La papetière Résolu a reçu des appels provenant d’institutions actives dans le financement des projets de culture de marijuana en vue de la commercialisation légale de ce produit. Yves Laflamme n’a pas été surpris de ces appels, puisque la papetière est partenaire du complexe des Serres Toundra de Saint-Félicien. La première phase est complétée. Selon M. Laflamme, la situation est stable avec l’embauche de travailleurs du Guatemala. Produits forestiers Résolu aurait possiblement démontré plus d’intérêt pour une production thérapeutique de cannabis. Tout indique que l’entreprise préfère se concentrer pour le moment dans la production de concombre et respecter les ententes avec les grands distributeurs de l’alimentation.

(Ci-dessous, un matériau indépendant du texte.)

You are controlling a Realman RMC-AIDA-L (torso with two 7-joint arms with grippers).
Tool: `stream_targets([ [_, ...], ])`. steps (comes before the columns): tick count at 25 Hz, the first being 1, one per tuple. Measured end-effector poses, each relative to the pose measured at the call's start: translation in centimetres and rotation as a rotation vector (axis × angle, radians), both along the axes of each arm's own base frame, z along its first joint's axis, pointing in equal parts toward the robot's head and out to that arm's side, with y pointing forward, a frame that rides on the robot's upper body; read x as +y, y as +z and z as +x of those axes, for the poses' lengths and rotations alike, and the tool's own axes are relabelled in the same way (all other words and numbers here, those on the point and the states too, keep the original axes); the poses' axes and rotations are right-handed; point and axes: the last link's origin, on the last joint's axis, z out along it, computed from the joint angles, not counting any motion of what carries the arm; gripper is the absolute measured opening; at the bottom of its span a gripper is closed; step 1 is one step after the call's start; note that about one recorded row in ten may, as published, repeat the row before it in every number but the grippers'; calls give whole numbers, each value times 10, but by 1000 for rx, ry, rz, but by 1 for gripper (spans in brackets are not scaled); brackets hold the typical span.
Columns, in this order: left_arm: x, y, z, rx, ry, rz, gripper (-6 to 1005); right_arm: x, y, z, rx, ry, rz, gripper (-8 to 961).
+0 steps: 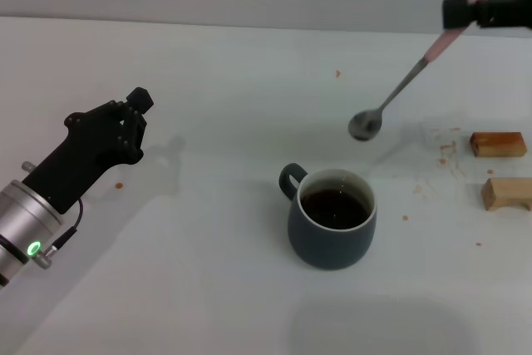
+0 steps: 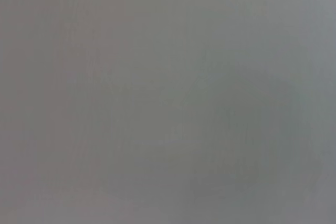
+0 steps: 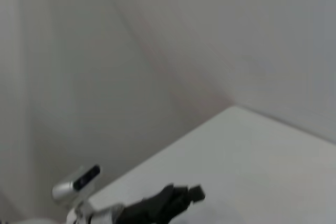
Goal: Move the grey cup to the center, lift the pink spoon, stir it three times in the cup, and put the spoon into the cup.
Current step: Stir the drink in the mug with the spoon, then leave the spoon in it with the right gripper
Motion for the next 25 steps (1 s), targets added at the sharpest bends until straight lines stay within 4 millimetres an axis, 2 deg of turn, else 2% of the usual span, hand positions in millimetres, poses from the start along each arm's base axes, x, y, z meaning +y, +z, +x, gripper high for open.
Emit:
stream_targets([
  [10, -1, 1, 1, -7, -12, 5, 68, 7, -19, -12, -77, 20, -69, 122],
  [25, 2, 5, 2, -11, -11, 21, 71, 13, -64, -13, -210, 11, -106, 130],
])
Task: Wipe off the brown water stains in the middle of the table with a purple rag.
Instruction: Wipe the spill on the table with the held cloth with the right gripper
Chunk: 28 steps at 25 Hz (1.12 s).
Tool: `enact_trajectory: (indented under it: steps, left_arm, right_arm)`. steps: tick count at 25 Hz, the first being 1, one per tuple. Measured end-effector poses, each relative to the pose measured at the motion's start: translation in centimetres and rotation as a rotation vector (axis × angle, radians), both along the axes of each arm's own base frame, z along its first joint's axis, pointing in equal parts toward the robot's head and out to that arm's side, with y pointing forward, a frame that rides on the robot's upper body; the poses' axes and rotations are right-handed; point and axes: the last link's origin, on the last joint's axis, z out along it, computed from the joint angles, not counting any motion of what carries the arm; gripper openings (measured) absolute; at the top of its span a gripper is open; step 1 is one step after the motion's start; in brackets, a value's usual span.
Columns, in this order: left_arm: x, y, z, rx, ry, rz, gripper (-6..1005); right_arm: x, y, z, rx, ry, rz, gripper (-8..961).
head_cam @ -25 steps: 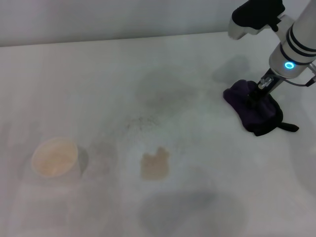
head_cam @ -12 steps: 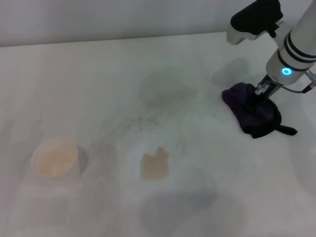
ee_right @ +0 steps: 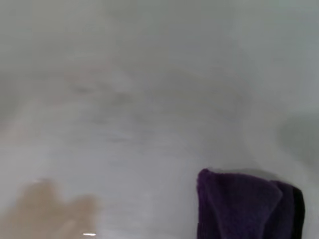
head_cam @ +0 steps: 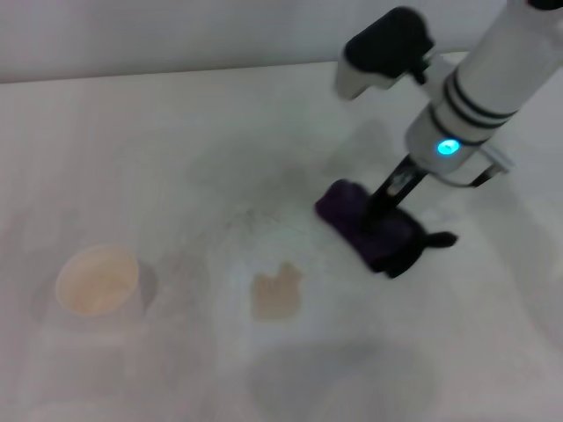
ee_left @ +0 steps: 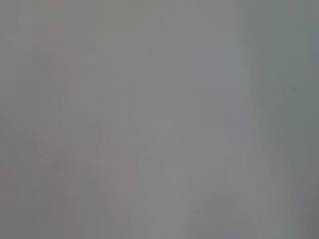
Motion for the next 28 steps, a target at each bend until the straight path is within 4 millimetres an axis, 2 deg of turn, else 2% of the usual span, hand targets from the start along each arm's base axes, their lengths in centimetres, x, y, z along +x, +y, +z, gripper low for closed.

MOINS D'ACCIDENTS DE TRAVAIL

Il y a des réussites qui font la fierté des grands gestionnaires d’entreprise du calibre du président de Résolu. Aujourd’hui, Yves Laflamme n’hésite pas à faire du bilan de sécurité dans les usines, l’une de ses réussites de premier plan. En 2007, Résolu a dénombré 520 accidents dans ses usines dans le monde. L’an dernier, le nombre a chuté à 53 accidents. La scierie de Maniwaki est devenue une légende avec 12 ans ou deux millions d’heures travaillées sans accident. Résolu a ainsi distribué au Québec 2 M $ dans les communautés. Résolu remet une bourse aux travailleurs pour l’atteinte des objectifs, et ce sont les mêmes travailleurs qui identifient l’organisme qui bénéficiera de l’argent.

DES RACINES RÉGIONALES

Les racines régionales de PFR sont encore plus profondes que les deux présidents originaires du Lac-Saint-Jean. Richard Garneau et Yves Laflamme, pour ne nommer que ces deux cadres, ont été formés à l’école de Michel Desbiens au sein de la papetière de Donohue. Ce Jonquiérois a été, au milieu des années 1980, l’un des plus grands gestionnaires de l’industrie des pâtes et papiers, alors qu’il dirigeait Donohue. Michel Desbiens a été, jusqu’à l’an dernier, membre du conseil d’administration de Résolu.

DIVERSIFICATION

Les chiffres permettent à Résolu de contredire certaines perceptions voulant que l’entreprise se limite dans quelques produits. Aujourd’hui, Produits forestiers Résolu est considéré comme l’un des chefs de file dans la deuxième et la troisième transformation du bois. Elle exploite des usines de poutrelles, de bois jointé et de granules. Dans le papier, elle a développé une filière du papier tissu avec des acquisitions aux États-Unis. Elle a choisi de fermer des usines de papier journal ailleurs dans le monde pour conserver celles du Québec. L’entreprise mène de front de nombreux projets de développement qui sont au stade expérimental ou celui de la recherche et développement.